Documentation for Linux programs is abundant. Finding it can be a bit challenging, though. You're not going to find lots of sleek, glossy printed manuals, because most Linux software is distributed online, rather than in shiny boxed sets.

There's another difficulty, too: Linux follows the grand Unix tradition of small, specialized programs working cooperatively, so any Linux distribution contains a large number of individual programs. For example, Tom's Root Boot, "The most GNU/Linux on one floppy disk," contains over 230 separate, individual programs on a single 3.5" diskette. A general-purpose distribution such as Mandrake or SuSE contains several thousand programs and there are over 12,000 packages in the Debian repositories. While organizing and maintaining a printed library presents some difficulties, the good news is that all of these things are documented. Whatever you want to know, there is a way to find it.

1.1.1 man and info: The Universal Linux Manuals

Almost every program written for Linux has a man page. They're usually not the best teaching tool for newbies. Their purpose is to document the command syntax and every command option, and to be universally available. No matter what kind of strange desert-island scenario you may find yourself in, there will always be man pages. And because man pages are incorporated into the programs to which they belong, you'll find that only installed programs have man pages and that the versions of those pages are pertinent to your system.
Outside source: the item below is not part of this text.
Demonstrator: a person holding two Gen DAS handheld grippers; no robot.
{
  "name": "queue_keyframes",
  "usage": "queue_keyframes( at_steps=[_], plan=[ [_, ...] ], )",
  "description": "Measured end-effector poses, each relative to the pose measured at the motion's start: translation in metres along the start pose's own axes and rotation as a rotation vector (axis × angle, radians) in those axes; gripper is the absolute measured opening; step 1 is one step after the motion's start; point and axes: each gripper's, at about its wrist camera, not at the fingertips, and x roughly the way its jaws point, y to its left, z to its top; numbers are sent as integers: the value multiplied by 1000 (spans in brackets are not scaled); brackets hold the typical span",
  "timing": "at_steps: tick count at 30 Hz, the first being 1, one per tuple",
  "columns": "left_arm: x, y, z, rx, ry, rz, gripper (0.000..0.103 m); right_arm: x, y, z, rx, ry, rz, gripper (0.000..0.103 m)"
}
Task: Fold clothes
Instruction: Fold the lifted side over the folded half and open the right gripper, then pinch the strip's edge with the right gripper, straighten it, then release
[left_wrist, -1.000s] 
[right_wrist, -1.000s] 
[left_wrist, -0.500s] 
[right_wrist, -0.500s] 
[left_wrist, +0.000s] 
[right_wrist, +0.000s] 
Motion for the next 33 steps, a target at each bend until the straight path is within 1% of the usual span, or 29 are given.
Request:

info pages tend to be more verbose than man pages and are hyperlinked. The hyperlinks navigate to the various nodes, or chapters, inside the document and to cross-references in other info pages. Many info pages are simply reformatted man pages. But in some instances—primarily the GNU project programs—the info pages are more detailed, containing tutorials and extensive examples.

1.1.2 Other Documentation

A large number of README, CHANGELOGS, RELEASE NOTES, COPYRIGHT, INSTALL, integrated Help systems, and HTML docs are going to be squirreled away in various locations on your system. Yes, it's a jumble. Don't worry, you'll learn easy ways to find all these things in this chapter, including a nice Python script to do the finding for you.
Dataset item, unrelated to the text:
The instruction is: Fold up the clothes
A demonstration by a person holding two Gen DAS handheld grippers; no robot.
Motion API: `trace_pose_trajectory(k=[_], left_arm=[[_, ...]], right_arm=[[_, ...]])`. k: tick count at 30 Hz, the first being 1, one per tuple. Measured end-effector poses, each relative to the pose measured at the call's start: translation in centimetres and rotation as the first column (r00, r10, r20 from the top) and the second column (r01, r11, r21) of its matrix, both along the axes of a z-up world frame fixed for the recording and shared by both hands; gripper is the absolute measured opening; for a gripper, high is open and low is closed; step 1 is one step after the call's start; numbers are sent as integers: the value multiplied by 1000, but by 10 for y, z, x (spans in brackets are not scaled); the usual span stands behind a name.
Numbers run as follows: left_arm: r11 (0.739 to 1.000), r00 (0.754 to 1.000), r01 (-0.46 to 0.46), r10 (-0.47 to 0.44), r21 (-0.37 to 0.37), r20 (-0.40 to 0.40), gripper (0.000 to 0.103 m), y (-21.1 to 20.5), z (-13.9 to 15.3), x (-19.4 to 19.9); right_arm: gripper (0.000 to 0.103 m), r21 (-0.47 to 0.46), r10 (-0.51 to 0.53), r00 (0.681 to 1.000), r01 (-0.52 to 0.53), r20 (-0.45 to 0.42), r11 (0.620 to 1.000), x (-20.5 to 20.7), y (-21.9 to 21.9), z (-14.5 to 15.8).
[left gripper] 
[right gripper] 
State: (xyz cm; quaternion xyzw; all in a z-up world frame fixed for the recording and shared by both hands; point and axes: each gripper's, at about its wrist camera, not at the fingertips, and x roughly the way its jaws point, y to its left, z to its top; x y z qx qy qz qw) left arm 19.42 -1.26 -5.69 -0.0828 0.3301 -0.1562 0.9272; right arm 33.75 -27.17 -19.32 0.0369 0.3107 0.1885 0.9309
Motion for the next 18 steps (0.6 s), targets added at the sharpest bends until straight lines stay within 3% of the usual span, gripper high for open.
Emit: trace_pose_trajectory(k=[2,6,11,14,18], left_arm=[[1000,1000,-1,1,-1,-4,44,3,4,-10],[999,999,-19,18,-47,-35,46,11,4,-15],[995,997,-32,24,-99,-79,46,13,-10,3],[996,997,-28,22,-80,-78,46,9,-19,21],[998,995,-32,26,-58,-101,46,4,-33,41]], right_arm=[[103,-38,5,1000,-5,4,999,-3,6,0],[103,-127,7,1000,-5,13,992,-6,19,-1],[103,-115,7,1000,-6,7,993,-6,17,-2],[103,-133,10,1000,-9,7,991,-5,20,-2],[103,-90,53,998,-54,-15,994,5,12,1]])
There are many web sites that host complete archives of man and info pages, which comes in handy if your system is missing the ones you want, or you want to read them without having to download and install new programs. A Google search will find them quickly.

The commercial Linux distributions—for example, Red Hat, SuSE, Mandrake, Xandros, and Linspire—supply excellent user manuals. Every major Linux distribution provides a feast of online resources. Search engines, user mailing lists, Usenet, and all sorts of Linux web sites also supply a wealth of help and information.

1.1.3 Graphical Viewers

There are several good graphical man and info page viewers:


Konqueror

The web and file browser in KDE also contains an excellent man and info page viewer. Simply type man:foo or info:/foo in the address bar. It is easy to print from Konqueror, and easy to select individual man or info pages for printing.


Yelp

The Gnome viewer. Displays man and info pages, and Gnome's help documents. It is indexed and searchable.


Pinfo

A nice ncurses-based info and man viewer for the console. Users can add new documents to it, and it supports regexp searches.